AI is Rewriting the Rules of Workflow Engines
AI is reinventing deterministic workflow engines like Zapier. Instead of chaining fixed inputs and outputs, AI-driven workflows build and reason from shared context, blending deterministic precision with agentic flexibility.
I've been thinking a lot about workflow engines lately — tools like Zapier, Make, and Workato — and how much AI is starting to reshape them.
Traditionally, these platforms are built around deterministic logic: clear inputs, clear outputs, and strict definitions of what each step can do. A spreadsheet plugin, for example, can read rows or columns, maybe loop through them or apply some conditional logic. But under the hood, every one of these actions is hard-coded. Someone has written a function, defined its inputs and outputs, and mapped out exactly how it connects to the next step.
That’s how every workflow engine of the last decade has worked — a neatly wired chain of deterministic blocks.
The AI Shift: From Inputs and Outputs to Context
AI changes this model completely.
Instead of predefining what every step can do, we can now let steps learn from context. Each step doesn’t need to have hard-coded inputs and outputs anymore — it can contribute to a shared context that evolves as the workflow runs.
By the time a later step needs to act, it can simply query that context (using structured outputs, embeddings, or even natural language) to find what it needs. The “output” of a step becomes less of a fixed result and more of an update to a shared memory space.
This fundamentally changes what a workflow engine is. It’s no longer just a flowchart of logic — it becomes something closer to a conversation with state.
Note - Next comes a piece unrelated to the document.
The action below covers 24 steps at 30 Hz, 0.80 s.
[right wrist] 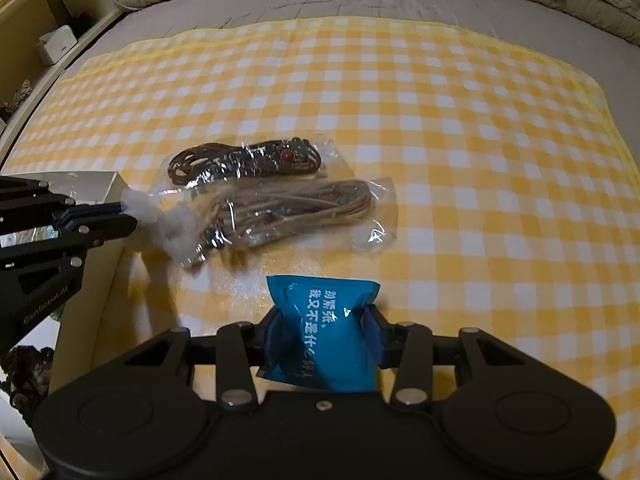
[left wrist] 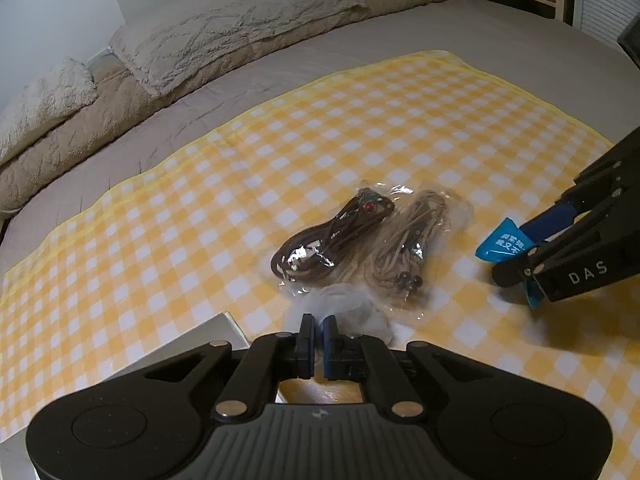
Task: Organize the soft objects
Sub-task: 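Carry the tissue bundle into the box with the left gripper while the right carries the blue packet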
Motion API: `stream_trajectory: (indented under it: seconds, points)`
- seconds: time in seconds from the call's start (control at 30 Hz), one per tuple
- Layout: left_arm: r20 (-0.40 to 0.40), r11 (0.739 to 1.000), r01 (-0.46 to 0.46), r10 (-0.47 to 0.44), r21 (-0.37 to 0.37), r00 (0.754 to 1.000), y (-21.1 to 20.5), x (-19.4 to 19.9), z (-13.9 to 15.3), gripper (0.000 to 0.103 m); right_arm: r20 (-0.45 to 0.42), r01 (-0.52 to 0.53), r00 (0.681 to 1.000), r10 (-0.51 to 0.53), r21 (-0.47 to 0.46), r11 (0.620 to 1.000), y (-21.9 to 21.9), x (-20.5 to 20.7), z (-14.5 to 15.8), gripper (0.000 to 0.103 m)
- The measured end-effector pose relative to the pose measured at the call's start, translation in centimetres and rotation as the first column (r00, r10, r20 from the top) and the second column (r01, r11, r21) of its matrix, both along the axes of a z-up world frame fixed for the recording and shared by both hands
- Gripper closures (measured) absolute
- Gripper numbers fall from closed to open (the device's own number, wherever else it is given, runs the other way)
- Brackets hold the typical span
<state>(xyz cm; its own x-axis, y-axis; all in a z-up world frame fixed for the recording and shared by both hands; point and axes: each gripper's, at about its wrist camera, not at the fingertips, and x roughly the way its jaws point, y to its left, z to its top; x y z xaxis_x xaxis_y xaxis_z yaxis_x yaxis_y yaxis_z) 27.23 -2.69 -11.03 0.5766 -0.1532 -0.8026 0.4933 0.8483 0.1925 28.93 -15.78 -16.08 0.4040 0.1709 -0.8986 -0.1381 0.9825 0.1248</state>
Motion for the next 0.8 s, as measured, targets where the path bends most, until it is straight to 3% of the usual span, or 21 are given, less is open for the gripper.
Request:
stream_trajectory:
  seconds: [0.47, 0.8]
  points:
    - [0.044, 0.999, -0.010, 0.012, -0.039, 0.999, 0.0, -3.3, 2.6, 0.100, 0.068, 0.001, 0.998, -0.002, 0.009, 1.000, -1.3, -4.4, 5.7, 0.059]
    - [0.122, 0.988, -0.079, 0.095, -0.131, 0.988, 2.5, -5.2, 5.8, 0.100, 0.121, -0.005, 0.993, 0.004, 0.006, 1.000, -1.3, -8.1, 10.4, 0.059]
No-Code, Finally as Promised
This also brings workflow engines closer to where no-code and low-code users have always wanted to be.
In the old world, no-code tools still relied on users to understand inputs, outputs, and data mappings — just hidden behind friendlier UIs. With AI, users can describe what they want in natural language: “Take the data from yesterday’s survey and summarize the key themes” — and the system can figure out the rest.
An AI-first workflow engine could even infer whether it has enough context to complete a step and visually warn the user if something’s missing — maybe a red indicator saying, “This step doesn’t have access to the survey data yet.”
That’s a huge leap. It means non-technical users can build complex automation without writing code or thinking in terms of function signatures.
Between Deterministic and Agentic
What’s even more interesting is how AI workflows let us operate anywhere along the spectrum between deterministic and probabilistic behavior.
We can be as strict or as flexible as we want. On one end, we can still define rigid, code-based steps that guarantee predictable outcomes. On the other, we can hand an agent a goal — “Write a blog post about this dataset” — and let it figure out which tools to use and in what order.
That’s the agentic approach: a self-directed process where the system chooses how to reach a goal.
AI workflows blur these lines beautifully. We can define deterministic steps when we need control, and let agents handle fuzzier goals when we need flexibility. The workflow becomes a sliding scale between precision and autonomy.
The New Risk: Hidden Requirements
But this freedom comes with a risk.
Traditional workflows forced users to specify inputs and outputs, which meant every step had clearly defined requirements. AI-driven workflows, by contrast, hide those boundaries. Non-technical users may not realize that a step depends on data that hasn’t been generated yet.
That’s where hallucinations or failures can creep in — the system might just “guess” what’s missing. So while AI makes things easier to start, it also raises the bar for understanding what’s really happening behind the scenes.
There’s also the question of shareable components. In deterministic systems, developers create reusable building blocks — each tested and reliable. But in AI systems, users might build steps that work once but fail later when the context changes. Without guidance, these steps might not be portable or reusable at all.
Martin Fowler Was Right (Mostly)
Martin Fowler once argued that no-code tools are fundamentally flawed because they try to remove developers from the equation.
His point was that once systems grow complex enough, you inevitably need a developer to make them maintainable. No-code, he said, is often a symptom of business impatience — a desire to move faster than development cycles allow.
If we take his logic forward, AI offers a better path: instead of removing developers, augment them. Let AI write the code faster, fill in boilerplate, and translate business logic directly into working systems. That’s a more scalable way to deliver what businesses want — speed — without the chaos of unstructured no-code workflows.
Where Workflow Engines Go From Here
So where does that leave workflow engines like Zapier, or even OpenAI’s new Agent Builder?
Right now, workflow engines act as duct tape between apps — the glue that holds together what software hasn’t yet automated. AI is changing that. The next generation of workflow tools won’t just move data between apps — they’ll reason about why they’re doing it, when, and what else might need to happen next.
It’s a big shift. And while it opens the door for more natural, flexible, and intelligent automation, it also demands new thinking about how we teach non-technical users to design reliable workflows.
AI gives us the tools. But whether we end up with magic or mess depends entirely on how we help people use them.